◆ **Try it**: Some of the lines below need repeating. Reproduce exactly those between the lines holding "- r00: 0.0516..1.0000" and "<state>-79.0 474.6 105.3", inclusive.

== Segment start ==

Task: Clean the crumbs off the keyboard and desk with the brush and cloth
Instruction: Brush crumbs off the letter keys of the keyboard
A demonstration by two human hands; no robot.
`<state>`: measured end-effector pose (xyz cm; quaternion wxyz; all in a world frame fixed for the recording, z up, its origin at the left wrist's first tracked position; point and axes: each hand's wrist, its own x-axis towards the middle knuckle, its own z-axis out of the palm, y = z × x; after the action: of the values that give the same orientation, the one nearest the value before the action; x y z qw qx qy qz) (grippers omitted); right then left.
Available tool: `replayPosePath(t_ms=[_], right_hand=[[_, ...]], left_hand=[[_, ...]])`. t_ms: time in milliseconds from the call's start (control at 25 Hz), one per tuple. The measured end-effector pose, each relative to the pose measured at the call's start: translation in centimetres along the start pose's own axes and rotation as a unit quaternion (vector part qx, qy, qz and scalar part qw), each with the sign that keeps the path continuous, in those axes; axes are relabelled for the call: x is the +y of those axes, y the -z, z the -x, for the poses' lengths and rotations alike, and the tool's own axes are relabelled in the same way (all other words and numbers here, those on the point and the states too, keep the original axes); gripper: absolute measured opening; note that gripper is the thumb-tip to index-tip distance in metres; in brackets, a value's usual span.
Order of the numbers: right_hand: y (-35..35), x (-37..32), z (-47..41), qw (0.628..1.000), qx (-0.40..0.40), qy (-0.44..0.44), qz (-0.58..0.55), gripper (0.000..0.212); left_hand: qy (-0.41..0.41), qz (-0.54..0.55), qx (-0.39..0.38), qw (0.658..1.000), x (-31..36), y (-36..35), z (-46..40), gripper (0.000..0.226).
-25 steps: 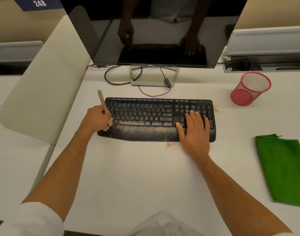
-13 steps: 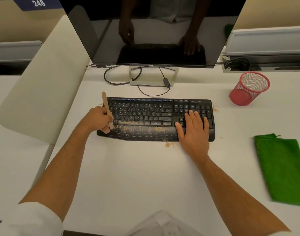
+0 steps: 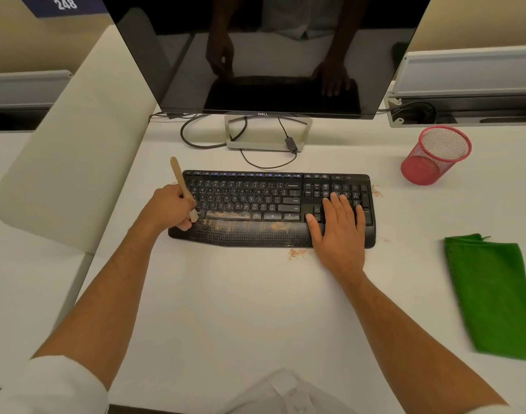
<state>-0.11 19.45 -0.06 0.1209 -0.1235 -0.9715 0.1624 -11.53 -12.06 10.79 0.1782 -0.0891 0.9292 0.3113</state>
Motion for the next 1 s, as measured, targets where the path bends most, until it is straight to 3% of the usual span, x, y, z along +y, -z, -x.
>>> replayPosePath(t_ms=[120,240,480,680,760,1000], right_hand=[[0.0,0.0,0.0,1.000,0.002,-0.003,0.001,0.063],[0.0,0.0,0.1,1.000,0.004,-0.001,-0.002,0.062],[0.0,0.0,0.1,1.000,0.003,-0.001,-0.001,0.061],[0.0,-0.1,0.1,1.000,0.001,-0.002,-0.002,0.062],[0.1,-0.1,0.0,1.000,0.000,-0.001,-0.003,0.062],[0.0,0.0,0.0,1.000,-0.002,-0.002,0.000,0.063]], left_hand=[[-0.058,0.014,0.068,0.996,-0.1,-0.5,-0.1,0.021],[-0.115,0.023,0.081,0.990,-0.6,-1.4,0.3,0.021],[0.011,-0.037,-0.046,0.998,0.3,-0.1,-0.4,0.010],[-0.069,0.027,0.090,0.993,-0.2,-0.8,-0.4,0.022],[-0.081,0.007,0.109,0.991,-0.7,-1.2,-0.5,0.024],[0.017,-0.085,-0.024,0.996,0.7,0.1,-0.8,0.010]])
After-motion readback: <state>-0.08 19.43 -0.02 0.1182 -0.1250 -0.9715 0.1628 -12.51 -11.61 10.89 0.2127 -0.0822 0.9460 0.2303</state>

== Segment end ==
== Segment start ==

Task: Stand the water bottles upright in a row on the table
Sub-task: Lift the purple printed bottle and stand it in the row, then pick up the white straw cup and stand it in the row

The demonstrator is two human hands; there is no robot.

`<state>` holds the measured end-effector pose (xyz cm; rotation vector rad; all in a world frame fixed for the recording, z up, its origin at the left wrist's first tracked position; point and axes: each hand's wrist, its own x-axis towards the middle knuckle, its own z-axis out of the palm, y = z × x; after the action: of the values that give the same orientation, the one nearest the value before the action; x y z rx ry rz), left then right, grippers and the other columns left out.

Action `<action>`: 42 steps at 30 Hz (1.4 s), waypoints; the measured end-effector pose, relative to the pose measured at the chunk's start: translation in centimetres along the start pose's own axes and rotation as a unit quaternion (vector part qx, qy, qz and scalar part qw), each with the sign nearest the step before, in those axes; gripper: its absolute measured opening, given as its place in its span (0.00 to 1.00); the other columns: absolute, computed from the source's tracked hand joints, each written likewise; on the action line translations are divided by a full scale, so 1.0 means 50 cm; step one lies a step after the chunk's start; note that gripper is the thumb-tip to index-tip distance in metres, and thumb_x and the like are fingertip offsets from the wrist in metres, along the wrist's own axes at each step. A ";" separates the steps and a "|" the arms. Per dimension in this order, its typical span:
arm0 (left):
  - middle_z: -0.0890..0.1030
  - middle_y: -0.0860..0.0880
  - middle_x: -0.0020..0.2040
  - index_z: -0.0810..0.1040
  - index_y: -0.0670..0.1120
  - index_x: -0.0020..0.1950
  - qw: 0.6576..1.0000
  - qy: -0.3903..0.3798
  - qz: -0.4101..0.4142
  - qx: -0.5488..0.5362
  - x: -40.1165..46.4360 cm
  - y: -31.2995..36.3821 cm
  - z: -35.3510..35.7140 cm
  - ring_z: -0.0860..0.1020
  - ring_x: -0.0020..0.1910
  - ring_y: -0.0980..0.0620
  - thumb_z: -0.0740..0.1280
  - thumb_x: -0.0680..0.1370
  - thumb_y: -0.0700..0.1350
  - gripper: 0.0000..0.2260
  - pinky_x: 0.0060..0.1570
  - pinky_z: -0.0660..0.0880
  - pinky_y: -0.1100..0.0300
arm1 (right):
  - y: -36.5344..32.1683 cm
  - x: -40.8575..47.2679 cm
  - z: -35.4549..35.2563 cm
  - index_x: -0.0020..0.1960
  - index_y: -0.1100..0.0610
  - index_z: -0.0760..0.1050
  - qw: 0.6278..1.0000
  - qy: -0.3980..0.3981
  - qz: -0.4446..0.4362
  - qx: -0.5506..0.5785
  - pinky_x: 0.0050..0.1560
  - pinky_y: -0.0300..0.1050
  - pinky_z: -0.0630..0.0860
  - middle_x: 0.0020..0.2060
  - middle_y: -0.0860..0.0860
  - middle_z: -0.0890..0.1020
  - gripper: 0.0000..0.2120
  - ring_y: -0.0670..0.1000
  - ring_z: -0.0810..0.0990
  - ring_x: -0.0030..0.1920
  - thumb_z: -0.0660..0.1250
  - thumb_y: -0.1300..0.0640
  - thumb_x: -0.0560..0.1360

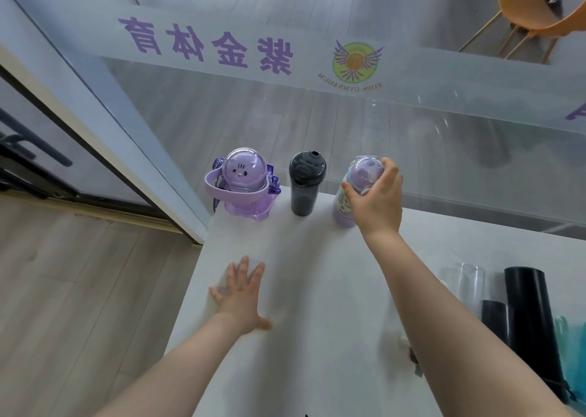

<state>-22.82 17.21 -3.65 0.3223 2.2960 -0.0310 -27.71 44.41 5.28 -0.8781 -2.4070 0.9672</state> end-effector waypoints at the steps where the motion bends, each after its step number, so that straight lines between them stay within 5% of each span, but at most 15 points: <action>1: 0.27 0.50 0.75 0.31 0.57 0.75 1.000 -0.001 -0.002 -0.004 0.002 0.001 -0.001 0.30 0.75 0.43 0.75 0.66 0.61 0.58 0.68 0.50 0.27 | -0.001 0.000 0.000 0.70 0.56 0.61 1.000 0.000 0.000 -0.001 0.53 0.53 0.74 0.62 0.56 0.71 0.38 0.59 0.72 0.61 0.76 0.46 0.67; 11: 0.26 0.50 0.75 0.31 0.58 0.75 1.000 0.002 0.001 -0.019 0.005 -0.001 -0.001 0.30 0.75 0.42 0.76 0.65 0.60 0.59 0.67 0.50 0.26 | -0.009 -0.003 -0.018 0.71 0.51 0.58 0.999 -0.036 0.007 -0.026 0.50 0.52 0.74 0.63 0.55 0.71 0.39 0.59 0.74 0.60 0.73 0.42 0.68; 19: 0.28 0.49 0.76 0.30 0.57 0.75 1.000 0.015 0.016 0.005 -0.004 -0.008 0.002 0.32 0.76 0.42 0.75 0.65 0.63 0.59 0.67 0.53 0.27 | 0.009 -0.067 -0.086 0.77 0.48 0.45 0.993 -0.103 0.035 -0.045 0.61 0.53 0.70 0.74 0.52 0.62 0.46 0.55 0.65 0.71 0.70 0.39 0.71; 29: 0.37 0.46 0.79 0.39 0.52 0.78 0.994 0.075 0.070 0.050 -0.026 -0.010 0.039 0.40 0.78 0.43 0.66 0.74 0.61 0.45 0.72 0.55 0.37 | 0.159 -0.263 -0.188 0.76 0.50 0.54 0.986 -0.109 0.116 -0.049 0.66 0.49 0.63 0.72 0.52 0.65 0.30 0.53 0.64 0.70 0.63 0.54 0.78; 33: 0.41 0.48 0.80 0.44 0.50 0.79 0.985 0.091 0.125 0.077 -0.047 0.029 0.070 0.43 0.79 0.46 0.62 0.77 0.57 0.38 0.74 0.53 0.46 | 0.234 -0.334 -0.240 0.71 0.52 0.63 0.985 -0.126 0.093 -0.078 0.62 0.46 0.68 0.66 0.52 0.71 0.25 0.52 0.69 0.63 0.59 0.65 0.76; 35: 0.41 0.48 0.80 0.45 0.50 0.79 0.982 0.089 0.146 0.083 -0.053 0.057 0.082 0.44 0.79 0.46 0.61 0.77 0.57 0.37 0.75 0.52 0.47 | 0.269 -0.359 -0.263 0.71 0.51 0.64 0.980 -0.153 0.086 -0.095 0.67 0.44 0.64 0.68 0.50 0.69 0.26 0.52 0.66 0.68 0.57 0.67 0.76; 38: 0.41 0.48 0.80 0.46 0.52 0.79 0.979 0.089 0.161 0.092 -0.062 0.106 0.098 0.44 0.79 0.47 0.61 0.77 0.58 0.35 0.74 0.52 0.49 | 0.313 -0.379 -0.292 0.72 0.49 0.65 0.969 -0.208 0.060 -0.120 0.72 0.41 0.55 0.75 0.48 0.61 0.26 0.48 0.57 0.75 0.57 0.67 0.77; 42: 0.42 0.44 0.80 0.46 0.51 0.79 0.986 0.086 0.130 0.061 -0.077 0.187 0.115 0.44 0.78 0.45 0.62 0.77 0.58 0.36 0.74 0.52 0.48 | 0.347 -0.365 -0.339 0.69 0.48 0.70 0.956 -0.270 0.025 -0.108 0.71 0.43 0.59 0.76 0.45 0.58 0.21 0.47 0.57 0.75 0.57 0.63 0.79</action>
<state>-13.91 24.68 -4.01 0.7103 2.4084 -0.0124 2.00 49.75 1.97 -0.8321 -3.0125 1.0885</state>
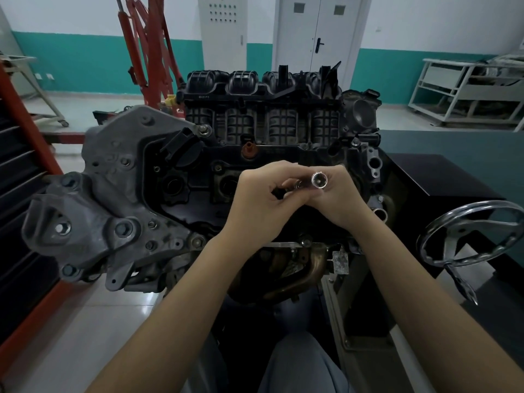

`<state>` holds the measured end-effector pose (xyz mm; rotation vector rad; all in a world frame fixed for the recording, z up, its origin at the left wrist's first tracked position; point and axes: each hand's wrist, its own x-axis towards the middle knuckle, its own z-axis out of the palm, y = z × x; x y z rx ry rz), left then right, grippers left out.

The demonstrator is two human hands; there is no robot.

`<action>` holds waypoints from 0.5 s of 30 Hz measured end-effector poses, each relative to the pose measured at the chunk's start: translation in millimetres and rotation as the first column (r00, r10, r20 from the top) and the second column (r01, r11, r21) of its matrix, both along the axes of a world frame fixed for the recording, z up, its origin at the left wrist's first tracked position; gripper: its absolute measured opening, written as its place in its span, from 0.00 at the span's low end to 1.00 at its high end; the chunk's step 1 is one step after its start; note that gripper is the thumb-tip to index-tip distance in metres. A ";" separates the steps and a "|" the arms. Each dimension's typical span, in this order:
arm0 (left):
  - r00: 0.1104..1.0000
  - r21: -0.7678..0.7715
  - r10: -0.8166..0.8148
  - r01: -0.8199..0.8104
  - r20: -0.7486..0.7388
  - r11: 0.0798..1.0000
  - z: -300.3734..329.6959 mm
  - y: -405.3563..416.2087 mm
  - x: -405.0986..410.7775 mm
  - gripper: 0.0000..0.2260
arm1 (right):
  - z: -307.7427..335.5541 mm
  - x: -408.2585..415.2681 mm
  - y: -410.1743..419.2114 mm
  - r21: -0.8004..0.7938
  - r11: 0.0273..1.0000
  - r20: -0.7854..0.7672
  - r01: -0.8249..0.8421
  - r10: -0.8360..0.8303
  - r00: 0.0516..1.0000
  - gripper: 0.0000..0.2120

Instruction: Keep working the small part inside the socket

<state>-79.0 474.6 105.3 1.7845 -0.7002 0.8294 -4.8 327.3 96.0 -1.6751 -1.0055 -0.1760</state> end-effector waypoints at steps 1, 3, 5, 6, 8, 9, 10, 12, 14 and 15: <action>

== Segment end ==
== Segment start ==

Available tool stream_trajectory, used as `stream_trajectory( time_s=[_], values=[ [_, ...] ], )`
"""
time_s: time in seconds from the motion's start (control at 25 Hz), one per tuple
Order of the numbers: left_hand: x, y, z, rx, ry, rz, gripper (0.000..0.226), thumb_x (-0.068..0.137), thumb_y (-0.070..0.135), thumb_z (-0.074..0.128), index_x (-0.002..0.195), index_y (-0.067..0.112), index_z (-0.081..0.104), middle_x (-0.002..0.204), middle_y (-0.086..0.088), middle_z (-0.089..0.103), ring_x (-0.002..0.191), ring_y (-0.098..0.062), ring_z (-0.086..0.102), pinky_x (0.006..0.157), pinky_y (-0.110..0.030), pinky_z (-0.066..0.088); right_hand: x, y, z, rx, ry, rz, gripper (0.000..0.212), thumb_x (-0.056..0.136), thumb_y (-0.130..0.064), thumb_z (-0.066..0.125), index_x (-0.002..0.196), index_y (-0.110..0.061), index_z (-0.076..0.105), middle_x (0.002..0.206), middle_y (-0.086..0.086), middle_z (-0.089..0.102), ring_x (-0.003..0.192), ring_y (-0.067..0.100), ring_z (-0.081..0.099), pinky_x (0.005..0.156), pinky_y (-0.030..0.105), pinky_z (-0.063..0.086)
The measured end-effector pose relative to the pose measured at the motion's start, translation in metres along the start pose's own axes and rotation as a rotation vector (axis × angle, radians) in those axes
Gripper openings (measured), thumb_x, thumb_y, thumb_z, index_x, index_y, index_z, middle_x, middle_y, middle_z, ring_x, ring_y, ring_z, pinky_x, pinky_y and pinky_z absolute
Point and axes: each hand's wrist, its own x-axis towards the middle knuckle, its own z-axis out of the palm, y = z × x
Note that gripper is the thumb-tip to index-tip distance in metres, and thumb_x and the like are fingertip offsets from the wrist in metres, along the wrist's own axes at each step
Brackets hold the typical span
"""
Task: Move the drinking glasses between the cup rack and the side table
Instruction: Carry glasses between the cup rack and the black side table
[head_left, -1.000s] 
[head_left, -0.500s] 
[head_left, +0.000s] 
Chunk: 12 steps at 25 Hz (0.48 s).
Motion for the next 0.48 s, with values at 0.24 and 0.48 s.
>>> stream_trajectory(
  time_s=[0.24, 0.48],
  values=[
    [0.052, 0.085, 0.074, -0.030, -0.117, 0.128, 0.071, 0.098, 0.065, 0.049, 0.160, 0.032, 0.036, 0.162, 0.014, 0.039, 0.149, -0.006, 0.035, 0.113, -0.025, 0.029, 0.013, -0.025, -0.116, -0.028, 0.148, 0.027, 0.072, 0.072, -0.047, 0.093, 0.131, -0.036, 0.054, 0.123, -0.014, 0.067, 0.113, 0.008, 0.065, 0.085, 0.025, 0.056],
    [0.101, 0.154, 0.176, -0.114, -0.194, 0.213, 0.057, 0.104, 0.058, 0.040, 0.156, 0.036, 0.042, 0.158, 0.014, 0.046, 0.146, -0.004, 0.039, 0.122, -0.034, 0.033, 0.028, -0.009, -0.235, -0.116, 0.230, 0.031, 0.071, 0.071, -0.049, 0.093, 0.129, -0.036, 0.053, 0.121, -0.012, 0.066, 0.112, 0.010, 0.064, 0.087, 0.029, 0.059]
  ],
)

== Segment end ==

◆ **Result**:
  - r00: 0.0516..1.0000
  - gripper: 0.0000..0.2120

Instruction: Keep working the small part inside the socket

<state>-79.0 474.6 105.3 1.7845 -0.7002 0.8294 -4.8 327.3 96.0 -1.6751 -1.0055 -0.1760</state> end-effector waypoints at steps 1, 3, 5, 6, 8, 9, 10, 12, 14 and 15: <action>

Nothing further is needed for the exercise.